WHAT TO PRODUCE:
Make an exact copy of the lines below.

-- INPUT DATA follows --

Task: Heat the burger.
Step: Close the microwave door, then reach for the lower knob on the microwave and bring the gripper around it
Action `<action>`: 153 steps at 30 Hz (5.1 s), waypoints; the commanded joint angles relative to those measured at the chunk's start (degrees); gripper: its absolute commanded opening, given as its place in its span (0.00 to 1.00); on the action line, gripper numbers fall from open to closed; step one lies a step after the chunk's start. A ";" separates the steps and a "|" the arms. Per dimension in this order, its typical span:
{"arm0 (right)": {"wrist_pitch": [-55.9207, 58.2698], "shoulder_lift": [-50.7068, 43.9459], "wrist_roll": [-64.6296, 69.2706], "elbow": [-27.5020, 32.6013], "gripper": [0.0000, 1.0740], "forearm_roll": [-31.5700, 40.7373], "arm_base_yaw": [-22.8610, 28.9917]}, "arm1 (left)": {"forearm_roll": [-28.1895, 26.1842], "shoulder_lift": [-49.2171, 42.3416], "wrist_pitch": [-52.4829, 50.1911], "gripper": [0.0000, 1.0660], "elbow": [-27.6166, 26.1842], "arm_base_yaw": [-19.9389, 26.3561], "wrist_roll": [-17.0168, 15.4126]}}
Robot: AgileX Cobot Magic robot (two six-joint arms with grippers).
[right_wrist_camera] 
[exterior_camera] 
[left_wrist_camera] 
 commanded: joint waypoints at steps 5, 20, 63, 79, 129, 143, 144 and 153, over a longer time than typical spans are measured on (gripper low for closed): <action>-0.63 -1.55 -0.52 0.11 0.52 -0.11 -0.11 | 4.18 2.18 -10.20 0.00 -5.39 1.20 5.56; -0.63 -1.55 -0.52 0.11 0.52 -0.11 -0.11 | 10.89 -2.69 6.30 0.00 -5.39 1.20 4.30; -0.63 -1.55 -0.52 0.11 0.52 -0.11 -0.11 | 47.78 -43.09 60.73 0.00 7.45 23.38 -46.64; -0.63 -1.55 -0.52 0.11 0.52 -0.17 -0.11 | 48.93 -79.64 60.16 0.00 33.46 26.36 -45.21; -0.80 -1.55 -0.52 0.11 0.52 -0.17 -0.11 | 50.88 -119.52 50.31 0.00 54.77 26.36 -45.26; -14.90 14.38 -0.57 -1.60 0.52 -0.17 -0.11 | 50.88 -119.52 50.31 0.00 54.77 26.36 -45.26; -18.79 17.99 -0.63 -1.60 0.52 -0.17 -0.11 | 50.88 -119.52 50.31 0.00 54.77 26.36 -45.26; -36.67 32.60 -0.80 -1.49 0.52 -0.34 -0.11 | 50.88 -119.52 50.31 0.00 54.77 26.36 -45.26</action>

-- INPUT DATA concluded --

RESPONSE TO THIS EXERCISE:
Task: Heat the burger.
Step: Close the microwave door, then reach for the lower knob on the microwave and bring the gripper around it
Action `<action>`: 153 steps at 30 Hz (5.1 s), waypoints; the commanded joint angles relative to those measured at the chunk's start (degrees); gripper: its absolute commanded opening, given as its place in its span (0.00 to 1.00); on the action line, gripper numbers fall from open to closed; step one lies a step after the chunk's start. A ";" separates the steps and a "|" the arms. Per dimension in this order, its typical span:
{"arm0 (right)": {"wrist_pitch": [-55.9207, 58.2698], "shoulder_lift": [-50.7068, 43.9459], "wrist_roll": [-64.6296, 69.2706], "elbow": [-27.5020, 32.6013], "gripper": [0.0000, 1.0740], "forearm_roll": [-31.5700, 40.7373], "arm_base_yaw": [-22.8610, 28.9917]}, "arm1 (left)": {"forearm_roll": [-28.1895, 26.1842], "shoulder_lift": [-49.2171, 42.3416], "wrist_pitch": [-52.4829, 50.1911], "gripper": [0.0000, 1.0660], "elbow": [-27.6166, 26.1842], "arm_base_yaw": [-19.9389, 26.3561], "wrist_roll": [-17.0168, 15.4126]}}
Robot: AgileX Cobot Magic robot (two six-joint arms with grippers).
[right_wrist_camera] 
[exterior_camera] 
[left_wrist_camera] 
 commanded: joint waypoints at steps 5, 20, 63, 79, 129, 143, 144 and 153, over a longer time than typical spans are measured on (gripper low for closed): <action>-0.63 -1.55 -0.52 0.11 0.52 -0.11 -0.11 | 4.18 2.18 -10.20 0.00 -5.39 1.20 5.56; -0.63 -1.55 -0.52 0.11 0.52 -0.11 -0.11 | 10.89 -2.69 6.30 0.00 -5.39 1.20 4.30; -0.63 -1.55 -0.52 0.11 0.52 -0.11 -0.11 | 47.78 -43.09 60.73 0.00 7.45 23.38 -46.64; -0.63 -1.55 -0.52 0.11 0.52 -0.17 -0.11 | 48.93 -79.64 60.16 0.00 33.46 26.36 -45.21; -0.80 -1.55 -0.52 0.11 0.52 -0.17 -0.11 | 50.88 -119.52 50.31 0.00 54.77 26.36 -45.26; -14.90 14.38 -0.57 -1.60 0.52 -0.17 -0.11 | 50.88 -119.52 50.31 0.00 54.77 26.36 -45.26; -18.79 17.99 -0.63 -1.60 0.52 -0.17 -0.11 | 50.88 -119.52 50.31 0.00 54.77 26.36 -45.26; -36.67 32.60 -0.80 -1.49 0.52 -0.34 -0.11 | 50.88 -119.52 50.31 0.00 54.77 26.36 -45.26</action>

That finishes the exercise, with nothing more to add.